La Hongrie interdit une deuxième Pride en un an
Les autorités hongroises ont interdit la prochaine Pride de Pécs, prévue le 4 octobre 2025 — la deuxième interdiction de Pride en Hongrie cette année après celle de Budapest. Malgré l’interdiction, la Pride de Budapest a attiré un nombre record de 300 000 participants, soit dix fois sa fréquentation habituelle, montrant que les citoyens hongrois refusent de renoncer à leurs libertés.
La Pride de Pécs, seul événement Pride en dehors de la capitale, a été interdite par la police hongroise le 5 septembre et la Cour suprême du pays (Kúria) a confirmé cette décision. Contrairement à la Pride de Budapest, organisée par la municipalité, la Pride de Pécs est coordonnée par un simple citoyen — exposant les organisateurs à des poursuites pénales pouvant aller jusqu’à un an de prison, et les participants à une surveillance par reconnaissance faciale et à de lourdes amendes.
L’interdiction repose sur l’amendement d’avril 2025 à la loi hongroise sur les rassemblements, qui permet aux autorités d’interdire tout rassemblement public qui « dépeint ou promeut l’homosexualité ou la diversité de genre » — en violation flagrante du droit de l’UE et des droits fondamentaux.
Rémy Bonny rejoint la Pride de Pécs malgré l’interdiction
Rémy Bonny, directeur exécutif de Forbidden Colours, se joindra à la marche interdite à Pécs ce samedi en tant que l’un des seuls invités internationaux.

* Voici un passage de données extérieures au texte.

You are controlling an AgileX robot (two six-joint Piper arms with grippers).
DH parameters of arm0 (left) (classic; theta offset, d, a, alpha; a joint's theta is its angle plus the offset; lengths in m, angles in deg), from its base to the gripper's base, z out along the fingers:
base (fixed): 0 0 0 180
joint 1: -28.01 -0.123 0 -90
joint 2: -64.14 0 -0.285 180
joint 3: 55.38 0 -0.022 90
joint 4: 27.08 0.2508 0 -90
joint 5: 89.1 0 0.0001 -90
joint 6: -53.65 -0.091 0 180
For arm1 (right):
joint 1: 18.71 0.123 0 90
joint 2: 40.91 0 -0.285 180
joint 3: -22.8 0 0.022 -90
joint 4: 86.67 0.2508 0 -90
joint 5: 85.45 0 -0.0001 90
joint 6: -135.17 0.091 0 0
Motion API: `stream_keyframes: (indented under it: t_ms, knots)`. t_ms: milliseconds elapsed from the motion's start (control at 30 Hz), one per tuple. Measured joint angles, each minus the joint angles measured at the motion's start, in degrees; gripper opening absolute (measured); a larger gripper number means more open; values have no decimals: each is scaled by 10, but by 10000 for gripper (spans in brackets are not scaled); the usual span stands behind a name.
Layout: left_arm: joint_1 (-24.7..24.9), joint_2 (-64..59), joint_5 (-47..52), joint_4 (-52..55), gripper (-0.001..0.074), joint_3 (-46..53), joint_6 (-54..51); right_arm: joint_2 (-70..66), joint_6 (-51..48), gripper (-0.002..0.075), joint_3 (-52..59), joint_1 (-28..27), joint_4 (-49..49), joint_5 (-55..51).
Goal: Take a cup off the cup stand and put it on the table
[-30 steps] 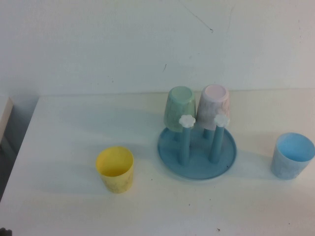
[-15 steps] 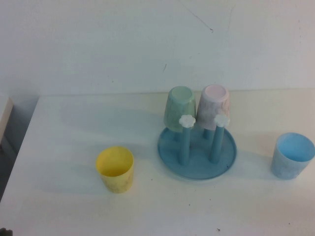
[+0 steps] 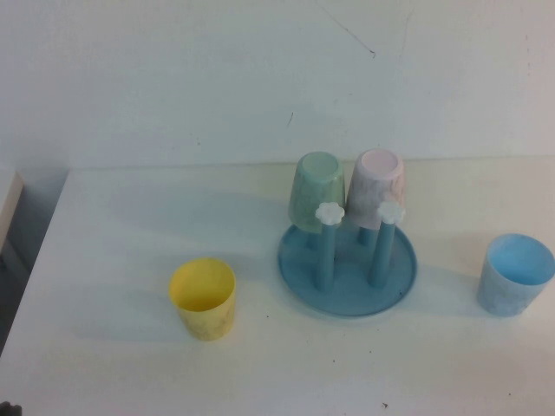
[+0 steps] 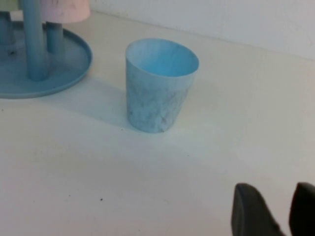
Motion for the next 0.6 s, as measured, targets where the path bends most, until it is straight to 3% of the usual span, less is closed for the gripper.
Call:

Sa présence est un acte délibéré de solidarité et de pression politique, visant à apporter une visibilité et une protection internationales aux militants hongrois sur le terrain.
« Je défilerai à Pécs parce que nous ne pouvons pas laisser Orbán décider où la démocratie s’applique et où elle ne s’applique pas », a déclaré Rémy Bonny. « La Hongrie est devenue un cheval de Troie pour l’idéologie autoritaire de la Russie au sein de l’UE. Si nous permettons à ce régime de criminaliser la liberté de rassemblement, nous abandonnons l’avenir de la démocratie européenne. »
« Cette interdiction de la Pride n’est pas un acte isolé, elle s’inscrit dans une stratégie plus large visant à démanteler les droits démocratiques de l’intérieur. Nous appelons la Commission européenne à lancer une procédure formelle d’infraction et à traduire la Hongrie devant la Cour de justice. Les États membres ne doivent pas traiter cette question comme un problème de droits humains de niche, mais comme une menace pour la sécurité nationale de l’Union tout entière », a ajouté Bonny.
Une violation manifeste du droit de l’UE
L’interdiction de la Pride de Pécs viole de multiples droits fondamentaux inscrits dans le droit de l’UE, notamment l’égalité et la non-discrimination, la liberté d’expression, la liberté de rassemblement et d’association, ainsi que le droit à la protection des données. La Commission européenne et l’Avocat général ont tous deux conclu que les amendements à la loi sur les rassemblements enfreignent le droit de l’UE dans le cadre de la procédure d’infraction en cours concernant la « loi sur la protection de l’enfance » de la Hongrie (C-769/22).
Forbidden Colours demande instamment :
- À la Commission européenne d’utiliser tous les mécanismes d’exécution pour lever l’interdiction, protéger les organisateurs et les participants, et ouvrir des procédures d’infraction accélérées contre l’utilisation abusive par la Hongrie de la technologie de reconnaissance faciale ;
- Aux États membres de l’UE de condamner publiquement l’interdiction et de soutenir la société civile hongroise sur le terrain ;
- Aux membres du Parlement européen de dénoncer cette attaque et de se montrer solidaires de la communauté LGBTQI+ hongroise.
Contexte
Depuis avril 2025, la Hongrie a utilisé à plusieurs reprises les amendements à la loi sur les rassemblements pour interdire des rassemblements liés aux personnes LGBTQI+, allant de manifestations sur la reconnaissance juridique du genre à des événements de commémoration de l’Holocauste. Dans chaque cas, les autorités ont utilisé l’orientation sexuelle ou l’identité de genre des organisateurs ou des intervenants comme motif d’interdiction.
L’organisateur de la Pride de Pécs risque l’emprisonnement, tandis que les participants s’exposent à des amendes et à une surveillance. Parallèlement, les autorités ont autorisé cinq contre-manifestations d’extrême droite pour le même jour, ce qui accroît les inquiétudes en matière de sécurité.